The Metablog

The blog about the blogs!

Improving WPMU

This page is still under revision and should be considered an incomplete draft.

This site is powered by WPMU, or WordPress Multi-User. I’m pretty much obsessive-compulsive, so I’ve done a lot of tweaking. There are two main areas where WordPress (both WPMU and mainstream WordPress) are sorely lacking. Fortunately, both are easy to fix. One thing I want to stress: it’s my opinion that WordPress, out of the box, is not production-ready!

Performance

Here’s why WordPress isn’t production-ready out of the box: the performance is abysmal. What’s worse is that it’ll work okay. Until you get a bunch of visitors, in which case the server will fail very, very early.

Andrew first pointed out the problem. It’s been verified across a couple different installations.

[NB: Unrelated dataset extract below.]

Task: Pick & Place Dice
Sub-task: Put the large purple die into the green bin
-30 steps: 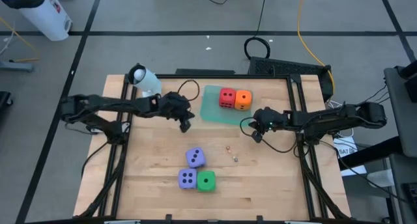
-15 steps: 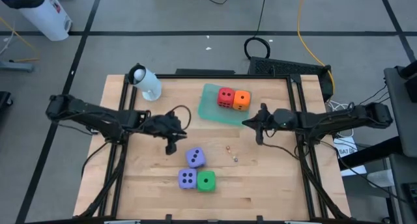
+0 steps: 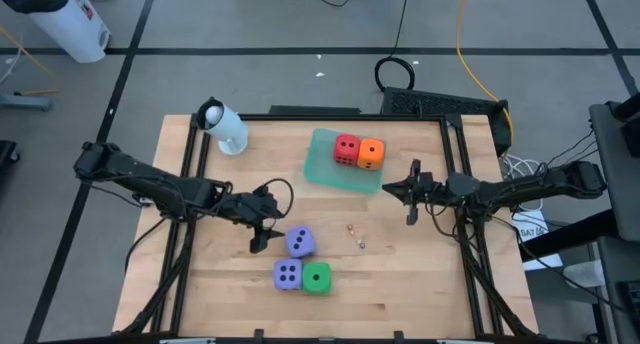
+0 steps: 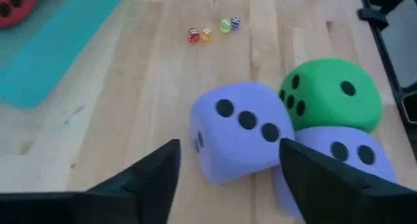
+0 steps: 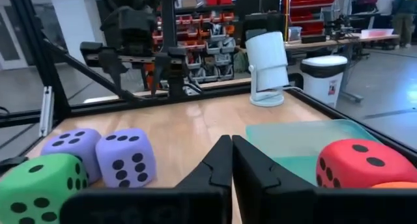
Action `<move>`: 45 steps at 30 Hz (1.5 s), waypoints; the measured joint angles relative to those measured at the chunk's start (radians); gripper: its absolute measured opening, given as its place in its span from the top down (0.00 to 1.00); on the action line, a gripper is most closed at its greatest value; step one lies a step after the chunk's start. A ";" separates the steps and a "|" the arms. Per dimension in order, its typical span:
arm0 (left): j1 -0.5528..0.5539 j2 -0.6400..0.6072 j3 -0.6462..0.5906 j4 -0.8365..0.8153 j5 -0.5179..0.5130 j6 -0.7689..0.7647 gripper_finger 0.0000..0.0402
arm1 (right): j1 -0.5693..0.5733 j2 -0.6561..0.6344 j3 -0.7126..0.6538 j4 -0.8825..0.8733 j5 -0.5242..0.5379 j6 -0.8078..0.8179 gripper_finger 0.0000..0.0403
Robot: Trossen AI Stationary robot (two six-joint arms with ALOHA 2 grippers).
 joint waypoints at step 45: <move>0.003 0.614 0.628 -0.570 0.032 -0.135 0.01 | 0.010 -0.016 -0.006 -0.041 -0.107 0.069 1.00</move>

Using Apache’s ab2 tool, to run 1,000 consecutive requests, we get the following:

Requests per second: 3.62 [#/sec] (mean)
Time per request: 276.348 [ms] (mean)
Time per request: 276.348 [ms] (mean, across all concurrent requests)
Transfer rate: 45.99 [Kbytes/sec] received

WordPress, out of the box, isn’t even able to handle 4 requests a seconds. (It falls apart even more if there are multiple, concurrent requests.) By comparison, requesting a static image returns over 1,000 ‘pages’ per second with ab2. 4 request per second is horrible. Fortunately, things can be much better without too much effort.

WP Super Cache

There’s a great plugin that will cache pages called WP Super Cache.

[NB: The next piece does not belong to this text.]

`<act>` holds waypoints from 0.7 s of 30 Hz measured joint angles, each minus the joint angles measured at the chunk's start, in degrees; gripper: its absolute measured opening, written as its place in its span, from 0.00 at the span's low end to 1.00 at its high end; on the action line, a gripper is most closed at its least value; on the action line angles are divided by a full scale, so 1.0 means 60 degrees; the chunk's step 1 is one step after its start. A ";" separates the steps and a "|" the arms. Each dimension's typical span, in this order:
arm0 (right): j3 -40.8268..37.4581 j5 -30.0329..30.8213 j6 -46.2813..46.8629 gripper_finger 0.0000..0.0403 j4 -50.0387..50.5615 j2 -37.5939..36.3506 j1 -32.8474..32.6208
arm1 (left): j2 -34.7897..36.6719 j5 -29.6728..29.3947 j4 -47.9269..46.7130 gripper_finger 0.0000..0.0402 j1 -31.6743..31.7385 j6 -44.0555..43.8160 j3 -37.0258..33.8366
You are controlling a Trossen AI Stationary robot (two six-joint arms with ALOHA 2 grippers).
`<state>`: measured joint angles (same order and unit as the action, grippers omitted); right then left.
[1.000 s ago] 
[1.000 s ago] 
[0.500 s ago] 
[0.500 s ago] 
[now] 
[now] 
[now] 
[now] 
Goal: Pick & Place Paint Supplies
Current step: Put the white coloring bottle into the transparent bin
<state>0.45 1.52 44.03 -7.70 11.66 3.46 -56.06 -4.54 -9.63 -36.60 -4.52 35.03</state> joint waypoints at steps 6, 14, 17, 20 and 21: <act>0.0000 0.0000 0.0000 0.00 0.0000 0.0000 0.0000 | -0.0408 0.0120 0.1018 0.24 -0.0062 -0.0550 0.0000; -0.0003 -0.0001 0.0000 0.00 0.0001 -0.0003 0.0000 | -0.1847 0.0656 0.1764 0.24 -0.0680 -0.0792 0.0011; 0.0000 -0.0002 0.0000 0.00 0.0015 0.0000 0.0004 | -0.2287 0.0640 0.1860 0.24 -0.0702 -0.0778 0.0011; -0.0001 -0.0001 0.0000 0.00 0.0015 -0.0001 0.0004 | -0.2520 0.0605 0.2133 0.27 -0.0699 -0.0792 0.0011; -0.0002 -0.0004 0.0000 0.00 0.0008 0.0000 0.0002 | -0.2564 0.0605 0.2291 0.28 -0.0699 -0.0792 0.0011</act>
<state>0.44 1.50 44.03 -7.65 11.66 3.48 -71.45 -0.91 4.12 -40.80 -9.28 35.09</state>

The more common plugin is called WP-Cache, but it doesn’t work nearly as well as WP Super Cache. I have a page with some benchmark data here. Between WP Super Cache and using PECL-APC (caching the ‘compiled’ version of PHP pages), I can now handle almost 600 pages a second. Best of all, WP Super Cache takes 5 minutes, at most, to get running, yet the results are astronomical.

MySQL Query Caching

Enabling query caching has not increased the performance of WordPress directly. There’s some overhead in enabling it. Most of the queries WordPress uses seem to want to include the current date and time, which means that they’re not really cacheable. However, I do have query caching turned on here since it comes in handy for some other code I run. Here’s a page on how to enable it.

Spam

The other big problem I have is with spam. Once your blog gets picked up by the search engines, you’ll get flooded with it. I have a few different weapons here.

Block Comments with no Referrer

Watching the logs when spammers post, I noticed that they issue a POST with their spam without ever doing a GET for the form! This is a nonsensical condition. I contemplated trying to write a plugin to log every GET of a form and check to see if POSTS were in the logs, but it’d be complicated and add a lot of overhead. It turns out there’s a simpler way.

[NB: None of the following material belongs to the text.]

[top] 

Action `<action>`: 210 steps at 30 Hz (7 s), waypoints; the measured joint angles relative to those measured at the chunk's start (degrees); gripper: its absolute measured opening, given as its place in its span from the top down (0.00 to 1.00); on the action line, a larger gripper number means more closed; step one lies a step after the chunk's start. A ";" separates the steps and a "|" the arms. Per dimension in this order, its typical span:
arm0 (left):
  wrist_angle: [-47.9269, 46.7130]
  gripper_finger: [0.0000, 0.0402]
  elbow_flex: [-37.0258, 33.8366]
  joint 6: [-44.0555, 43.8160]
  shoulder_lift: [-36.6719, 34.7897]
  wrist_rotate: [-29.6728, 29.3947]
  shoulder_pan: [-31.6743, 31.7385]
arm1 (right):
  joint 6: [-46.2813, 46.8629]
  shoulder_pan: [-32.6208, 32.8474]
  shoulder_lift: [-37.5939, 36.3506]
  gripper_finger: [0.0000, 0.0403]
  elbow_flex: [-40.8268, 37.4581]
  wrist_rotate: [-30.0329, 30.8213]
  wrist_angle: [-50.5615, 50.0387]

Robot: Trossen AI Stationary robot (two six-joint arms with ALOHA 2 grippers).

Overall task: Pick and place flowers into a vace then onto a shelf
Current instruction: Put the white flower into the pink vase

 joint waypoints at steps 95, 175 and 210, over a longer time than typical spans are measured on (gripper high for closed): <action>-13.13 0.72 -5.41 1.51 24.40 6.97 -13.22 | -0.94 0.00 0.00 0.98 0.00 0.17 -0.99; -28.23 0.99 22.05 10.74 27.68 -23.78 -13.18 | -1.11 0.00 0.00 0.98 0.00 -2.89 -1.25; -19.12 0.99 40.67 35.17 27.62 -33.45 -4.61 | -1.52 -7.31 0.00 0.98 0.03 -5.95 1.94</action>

The WordPress Codex site has a neat mod_rewrite rule. It intercepts requests for wp-comments-post.php and, if they don’t have an HTTP referrer of your domain, redirects their request to their own IP. Turning them on themselves isn’t strictly required, but it will probably throw them through a loop. The real point is that, by redirecting them to your own IP, you get them off of your site and prevent them from leaving spam!

Akismet

There’s also a spam plugin for WordPress called Akismet. It’s extremely effective, but there’s one problem that we WPMU users face: you need an API key from Wordpress.com, and that API key will only protect one blog on your site. While you can cheat in the source code, the Akismet developers have stated that this sticks out like a sore thumb in their logs and results in them banning you entirely for abusing the service. So I have my users register individually if they want to use the plugin. I protect some of the most spam-attracting blogs.

I also have some code to run a daily query on the database that selects all IPs that were flagged as having posted spam in the past 48 hours. The SQL looks something like this:

SELECT DISTINCT(comment_author_IP) FROM wp_1_comments WHERE comment_approved='spam' AND comment_date > DATE_SUB(NOW(), INTERVAL 2 DAY)

I then take these IPs and ban them using iptables. (I was formerly sticking them in /etc/hosts.deny, before realizing that Apache doesn’t ever use this file!)